Ela faz pate dessas pessoas que lamentamos só encontrar muito raramente, mas nas quais não paramos de pensar e que gostaríamos de compreender ou pelo menos adivinhar, um fogo interior que se oculta, um ardor que se dissimula sob uma resignação irónica: tudo em Maria Zambrano conduz para outra coisa, tudo comporta um alhures, tudo. Se podemos conversar com ela sobre qualquer coisa, estamos certos, porém, de cedo ou tarde deslizarmos para interrogações capitais sem necessariamente seguir os meandros do raciocínio.

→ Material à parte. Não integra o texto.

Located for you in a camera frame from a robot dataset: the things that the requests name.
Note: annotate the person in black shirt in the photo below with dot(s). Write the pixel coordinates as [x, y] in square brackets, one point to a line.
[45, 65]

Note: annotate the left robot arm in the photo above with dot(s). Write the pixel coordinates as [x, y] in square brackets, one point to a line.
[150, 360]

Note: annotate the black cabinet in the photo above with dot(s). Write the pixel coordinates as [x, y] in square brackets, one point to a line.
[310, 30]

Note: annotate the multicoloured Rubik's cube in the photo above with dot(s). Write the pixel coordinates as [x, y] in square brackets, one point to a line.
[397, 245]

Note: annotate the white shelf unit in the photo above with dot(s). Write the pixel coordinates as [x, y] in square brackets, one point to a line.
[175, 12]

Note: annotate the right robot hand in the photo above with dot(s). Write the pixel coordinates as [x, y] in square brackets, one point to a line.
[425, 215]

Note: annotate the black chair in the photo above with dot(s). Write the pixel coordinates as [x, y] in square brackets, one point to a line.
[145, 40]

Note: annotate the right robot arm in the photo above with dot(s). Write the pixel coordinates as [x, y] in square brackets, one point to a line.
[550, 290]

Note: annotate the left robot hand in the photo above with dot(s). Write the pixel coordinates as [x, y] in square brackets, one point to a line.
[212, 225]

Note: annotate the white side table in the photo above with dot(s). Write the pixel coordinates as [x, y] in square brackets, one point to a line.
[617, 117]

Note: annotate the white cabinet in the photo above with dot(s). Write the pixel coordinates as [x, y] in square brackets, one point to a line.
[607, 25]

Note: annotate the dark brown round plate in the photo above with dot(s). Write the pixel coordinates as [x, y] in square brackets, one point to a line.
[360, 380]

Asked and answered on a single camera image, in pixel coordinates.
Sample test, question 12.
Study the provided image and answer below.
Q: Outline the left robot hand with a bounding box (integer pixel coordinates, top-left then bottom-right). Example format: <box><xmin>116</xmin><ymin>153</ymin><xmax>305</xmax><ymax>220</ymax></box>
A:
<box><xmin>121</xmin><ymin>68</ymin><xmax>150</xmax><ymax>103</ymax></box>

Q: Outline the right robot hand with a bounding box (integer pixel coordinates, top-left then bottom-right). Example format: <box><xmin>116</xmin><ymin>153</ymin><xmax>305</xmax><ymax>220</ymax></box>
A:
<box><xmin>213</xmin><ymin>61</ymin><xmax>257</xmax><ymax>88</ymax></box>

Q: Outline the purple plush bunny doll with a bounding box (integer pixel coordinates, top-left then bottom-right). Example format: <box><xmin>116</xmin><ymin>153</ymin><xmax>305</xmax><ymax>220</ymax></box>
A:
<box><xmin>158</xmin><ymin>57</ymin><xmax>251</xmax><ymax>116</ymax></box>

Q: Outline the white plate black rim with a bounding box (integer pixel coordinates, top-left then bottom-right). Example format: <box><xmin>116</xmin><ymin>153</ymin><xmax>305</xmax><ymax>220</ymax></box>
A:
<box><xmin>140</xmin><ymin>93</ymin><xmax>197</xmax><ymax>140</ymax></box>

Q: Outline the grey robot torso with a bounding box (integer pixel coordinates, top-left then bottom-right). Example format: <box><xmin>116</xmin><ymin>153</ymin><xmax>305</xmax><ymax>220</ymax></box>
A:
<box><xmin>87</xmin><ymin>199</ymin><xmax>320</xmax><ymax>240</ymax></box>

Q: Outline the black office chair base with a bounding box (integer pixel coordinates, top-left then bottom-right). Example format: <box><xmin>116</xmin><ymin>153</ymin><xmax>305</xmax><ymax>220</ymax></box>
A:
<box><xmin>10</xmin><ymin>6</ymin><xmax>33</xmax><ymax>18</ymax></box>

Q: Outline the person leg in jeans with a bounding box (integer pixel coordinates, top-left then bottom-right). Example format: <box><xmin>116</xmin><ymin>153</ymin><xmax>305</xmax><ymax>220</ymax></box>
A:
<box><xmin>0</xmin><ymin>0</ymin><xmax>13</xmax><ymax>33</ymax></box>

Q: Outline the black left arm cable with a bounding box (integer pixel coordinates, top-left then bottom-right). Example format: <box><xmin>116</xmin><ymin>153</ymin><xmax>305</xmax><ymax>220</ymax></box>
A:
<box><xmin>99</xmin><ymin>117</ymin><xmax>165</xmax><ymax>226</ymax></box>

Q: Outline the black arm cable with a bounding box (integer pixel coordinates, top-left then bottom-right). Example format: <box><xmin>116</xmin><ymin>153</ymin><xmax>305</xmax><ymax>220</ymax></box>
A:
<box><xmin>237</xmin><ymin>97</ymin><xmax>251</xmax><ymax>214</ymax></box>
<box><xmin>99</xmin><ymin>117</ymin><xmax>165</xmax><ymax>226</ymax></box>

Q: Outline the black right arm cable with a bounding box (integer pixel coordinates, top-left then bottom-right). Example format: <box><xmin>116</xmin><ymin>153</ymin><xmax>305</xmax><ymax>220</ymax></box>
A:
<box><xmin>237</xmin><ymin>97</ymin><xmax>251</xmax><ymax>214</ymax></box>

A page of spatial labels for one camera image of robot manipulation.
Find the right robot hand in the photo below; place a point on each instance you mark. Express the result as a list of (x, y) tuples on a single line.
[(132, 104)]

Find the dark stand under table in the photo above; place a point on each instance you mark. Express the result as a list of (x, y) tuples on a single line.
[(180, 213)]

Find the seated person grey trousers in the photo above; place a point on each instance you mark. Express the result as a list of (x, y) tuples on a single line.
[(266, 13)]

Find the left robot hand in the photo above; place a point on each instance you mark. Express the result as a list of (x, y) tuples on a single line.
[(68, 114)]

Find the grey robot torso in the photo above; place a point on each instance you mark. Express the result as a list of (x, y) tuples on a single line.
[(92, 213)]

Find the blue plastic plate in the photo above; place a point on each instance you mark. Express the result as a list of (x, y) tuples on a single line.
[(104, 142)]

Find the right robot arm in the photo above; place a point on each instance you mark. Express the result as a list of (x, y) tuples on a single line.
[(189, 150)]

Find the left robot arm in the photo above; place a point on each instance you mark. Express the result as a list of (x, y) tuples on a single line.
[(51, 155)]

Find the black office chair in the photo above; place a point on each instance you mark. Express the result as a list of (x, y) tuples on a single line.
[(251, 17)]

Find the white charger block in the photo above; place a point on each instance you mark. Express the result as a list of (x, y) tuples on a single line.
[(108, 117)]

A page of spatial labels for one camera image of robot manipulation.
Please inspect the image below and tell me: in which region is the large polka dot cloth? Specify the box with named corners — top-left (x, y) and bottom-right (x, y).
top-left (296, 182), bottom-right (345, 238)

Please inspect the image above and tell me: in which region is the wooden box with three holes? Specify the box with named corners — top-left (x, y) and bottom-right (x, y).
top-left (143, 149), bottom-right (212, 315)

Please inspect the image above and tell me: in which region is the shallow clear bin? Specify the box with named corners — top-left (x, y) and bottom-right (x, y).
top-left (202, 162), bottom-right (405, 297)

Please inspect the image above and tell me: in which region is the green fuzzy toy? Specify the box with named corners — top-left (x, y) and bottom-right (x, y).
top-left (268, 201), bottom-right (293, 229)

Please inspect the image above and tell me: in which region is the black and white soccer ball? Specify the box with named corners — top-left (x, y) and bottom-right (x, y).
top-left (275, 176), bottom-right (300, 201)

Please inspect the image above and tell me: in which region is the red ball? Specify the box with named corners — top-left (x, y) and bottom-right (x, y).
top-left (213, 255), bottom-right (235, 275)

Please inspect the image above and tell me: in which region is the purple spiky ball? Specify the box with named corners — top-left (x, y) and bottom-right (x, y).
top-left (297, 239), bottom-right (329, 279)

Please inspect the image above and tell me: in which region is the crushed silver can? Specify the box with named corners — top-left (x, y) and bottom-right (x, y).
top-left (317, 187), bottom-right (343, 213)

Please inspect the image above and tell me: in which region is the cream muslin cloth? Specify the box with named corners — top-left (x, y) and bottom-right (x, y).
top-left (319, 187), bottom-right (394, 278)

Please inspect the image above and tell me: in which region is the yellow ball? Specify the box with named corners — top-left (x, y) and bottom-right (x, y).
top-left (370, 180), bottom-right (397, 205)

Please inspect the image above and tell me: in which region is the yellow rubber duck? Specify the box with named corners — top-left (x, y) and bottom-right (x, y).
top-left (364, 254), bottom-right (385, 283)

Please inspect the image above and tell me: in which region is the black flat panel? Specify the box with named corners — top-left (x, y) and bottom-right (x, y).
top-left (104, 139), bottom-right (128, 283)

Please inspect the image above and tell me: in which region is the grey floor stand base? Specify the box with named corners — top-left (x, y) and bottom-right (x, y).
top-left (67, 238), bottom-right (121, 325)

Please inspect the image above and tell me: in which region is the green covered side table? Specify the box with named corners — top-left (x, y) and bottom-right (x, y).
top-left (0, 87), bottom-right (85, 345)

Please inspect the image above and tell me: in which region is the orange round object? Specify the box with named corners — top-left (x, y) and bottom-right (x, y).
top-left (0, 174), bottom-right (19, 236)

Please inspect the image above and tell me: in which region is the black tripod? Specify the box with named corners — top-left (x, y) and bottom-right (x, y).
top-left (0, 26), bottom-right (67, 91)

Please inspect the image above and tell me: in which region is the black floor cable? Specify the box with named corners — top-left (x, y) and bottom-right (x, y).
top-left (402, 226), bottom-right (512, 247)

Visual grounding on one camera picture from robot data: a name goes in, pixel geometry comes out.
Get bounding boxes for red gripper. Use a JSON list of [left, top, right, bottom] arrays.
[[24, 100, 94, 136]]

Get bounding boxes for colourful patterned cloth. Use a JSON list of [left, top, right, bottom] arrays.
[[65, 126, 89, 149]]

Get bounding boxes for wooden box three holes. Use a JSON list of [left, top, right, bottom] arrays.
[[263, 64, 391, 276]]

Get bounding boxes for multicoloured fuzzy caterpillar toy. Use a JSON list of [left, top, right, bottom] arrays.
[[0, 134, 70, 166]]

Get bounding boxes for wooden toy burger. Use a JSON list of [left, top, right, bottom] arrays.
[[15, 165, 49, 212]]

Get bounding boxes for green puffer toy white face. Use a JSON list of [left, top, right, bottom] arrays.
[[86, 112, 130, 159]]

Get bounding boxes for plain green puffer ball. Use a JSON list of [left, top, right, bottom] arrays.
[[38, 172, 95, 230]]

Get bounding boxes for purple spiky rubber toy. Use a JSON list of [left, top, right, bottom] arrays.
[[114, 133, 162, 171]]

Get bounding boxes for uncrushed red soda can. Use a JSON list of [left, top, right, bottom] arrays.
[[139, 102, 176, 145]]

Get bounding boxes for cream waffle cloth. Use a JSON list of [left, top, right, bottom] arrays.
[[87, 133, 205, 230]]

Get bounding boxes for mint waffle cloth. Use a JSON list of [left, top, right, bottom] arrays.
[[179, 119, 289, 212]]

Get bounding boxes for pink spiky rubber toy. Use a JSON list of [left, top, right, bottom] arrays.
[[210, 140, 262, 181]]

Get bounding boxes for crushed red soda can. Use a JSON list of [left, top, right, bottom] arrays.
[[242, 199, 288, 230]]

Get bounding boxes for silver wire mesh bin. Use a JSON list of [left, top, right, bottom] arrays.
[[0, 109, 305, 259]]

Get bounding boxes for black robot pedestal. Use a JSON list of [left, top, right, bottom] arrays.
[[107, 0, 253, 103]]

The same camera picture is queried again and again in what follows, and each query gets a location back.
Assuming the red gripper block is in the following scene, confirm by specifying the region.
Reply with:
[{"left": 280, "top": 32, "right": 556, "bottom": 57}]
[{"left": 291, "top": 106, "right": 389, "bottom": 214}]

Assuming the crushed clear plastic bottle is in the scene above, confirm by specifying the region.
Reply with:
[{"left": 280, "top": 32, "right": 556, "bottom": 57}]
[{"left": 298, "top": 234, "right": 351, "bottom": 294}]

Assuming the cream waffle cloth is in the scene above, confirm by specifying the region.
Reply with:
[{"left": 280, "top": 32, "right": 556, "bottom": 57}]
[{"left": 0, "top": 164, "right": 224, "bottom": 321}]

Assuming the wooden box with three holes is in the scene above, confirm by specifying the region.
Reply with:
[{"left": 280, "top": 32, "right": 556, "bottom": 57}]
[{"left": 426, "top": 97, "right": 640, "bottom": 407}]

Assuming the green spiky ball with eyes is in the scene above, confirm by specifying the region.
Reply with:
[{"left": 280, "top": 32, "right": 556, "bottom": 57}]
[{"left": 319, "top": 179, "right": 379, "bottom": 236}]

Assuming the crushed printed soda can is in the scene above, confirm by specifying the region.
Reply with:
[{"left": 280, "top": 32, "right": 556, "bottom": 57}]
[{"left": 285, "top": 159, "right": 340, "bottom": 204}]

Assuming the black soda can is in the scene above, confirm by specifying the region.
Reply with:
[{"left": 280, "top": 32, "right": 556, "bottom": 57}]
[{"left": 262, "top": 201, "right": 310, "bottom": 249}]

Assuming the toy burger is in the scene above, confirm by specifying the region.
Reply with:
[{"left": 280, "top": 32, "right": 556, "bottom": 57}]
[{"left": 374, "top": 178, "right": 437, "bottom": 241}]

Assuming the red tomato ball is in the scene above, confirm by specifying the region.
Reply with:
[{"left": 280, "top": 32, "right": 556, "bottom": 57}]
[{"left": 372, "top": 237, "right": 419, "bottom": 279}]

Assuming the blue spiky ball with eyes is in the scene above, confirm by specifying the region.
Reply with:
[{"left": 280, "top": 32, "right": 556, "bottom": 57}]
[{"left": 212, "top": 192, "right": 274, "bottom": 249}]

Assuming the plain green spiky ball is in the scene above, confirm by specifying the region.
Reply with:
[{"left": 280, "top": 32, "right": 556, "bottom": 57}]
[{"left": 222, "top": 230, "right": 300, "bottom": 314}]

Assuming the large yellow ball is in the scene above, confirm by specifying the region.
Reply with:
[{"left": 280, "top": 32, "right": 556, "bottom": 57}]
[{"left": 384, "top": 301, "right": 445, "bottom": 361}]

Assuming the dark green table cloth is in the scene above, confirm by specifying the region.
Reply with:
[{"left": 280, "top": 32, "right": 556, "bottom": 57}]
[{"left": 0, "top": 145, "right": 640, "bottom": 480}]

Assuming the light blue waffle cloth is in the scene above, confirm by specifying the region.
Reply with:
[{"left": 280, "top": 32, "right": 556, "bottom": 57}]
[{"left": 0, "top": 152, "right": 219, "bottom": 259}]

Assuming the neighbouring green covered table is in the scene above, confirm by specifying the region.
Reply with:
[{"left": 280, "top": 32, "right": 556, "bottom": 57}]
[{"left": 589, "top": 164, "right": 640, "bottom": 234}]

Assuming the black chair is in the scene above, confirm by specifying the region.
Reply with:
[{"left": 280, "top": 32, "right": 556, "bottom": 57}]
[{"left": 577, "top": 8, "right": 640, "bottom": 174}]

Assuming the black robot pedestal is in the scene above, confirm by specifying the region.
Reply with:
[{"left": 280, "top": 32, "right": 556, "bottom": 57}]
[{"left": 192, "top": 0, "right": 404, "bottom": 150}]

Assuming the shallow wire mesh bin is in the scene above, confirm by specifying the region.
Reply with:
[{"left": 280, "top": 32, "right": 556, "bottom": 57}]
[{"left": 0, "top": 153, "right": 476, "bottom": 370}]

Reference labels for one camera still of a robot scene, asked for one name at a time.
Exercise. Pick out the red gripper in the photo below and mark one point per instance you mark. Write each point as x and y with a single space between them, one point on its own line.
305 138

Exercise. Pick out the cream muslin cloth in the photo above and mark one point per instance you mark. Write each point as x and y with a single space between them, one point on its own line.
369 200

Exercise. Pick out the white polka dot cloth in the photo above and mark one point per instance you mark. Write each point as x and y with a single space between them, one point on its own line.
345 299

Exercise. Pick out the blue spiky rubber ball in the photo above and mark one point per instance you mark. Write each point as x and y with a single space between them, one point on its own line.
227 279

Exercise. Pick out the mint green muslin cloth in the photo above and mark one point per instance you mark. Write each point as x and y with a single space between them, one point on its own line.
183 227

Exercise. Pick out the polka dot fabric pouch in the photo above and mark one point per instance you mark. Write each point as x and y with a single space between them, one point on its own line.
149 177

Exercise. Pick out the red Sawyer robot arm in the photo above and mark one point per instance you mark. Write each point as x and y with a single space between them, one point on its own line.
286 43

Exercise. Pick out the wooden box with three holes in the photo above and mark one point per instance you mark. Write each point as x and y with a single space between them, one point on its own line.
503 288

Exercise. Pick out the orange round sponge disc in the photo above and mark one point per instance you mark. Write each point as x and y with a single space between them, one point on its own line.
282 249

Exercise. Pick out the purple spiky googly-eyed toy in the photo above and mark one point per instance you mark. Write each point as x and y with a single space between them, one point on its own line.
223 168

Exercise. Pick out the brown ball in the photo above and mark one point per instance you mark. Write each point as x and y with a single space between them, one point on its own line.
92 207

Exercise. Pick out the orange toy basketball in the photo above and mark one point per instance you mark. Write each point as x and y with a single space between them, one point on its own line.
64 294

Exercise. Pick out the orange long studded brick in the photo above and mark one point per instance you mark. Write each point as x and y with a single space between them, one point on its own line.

Quem tem, como ela, o dom de, indo ao encontro de sua inquietude, de sua busca, deixar escapar o vocábulo imprevisível e decisivo, a resposta às suas sequências sutis? E é por isso que gostaríamos de consultá-la na encruzilhada de uma vida, no limiar de uma conversão, de um rompimento, de uma traição, na hora das confidências últimas, graves e comprometedoras, para que nos revelasse e nos esclarecesse a nós mesmos, para que de algum modo nos concedesse uma absolvição especulativa e nos reconciliasse tanto com nossas impurezas como com nossos impasses e estupores.
[Excerto de 'Maria Zambrano, um presença decisiva' in 'Exercícios de Admiração' de Cioran, edição brasileira]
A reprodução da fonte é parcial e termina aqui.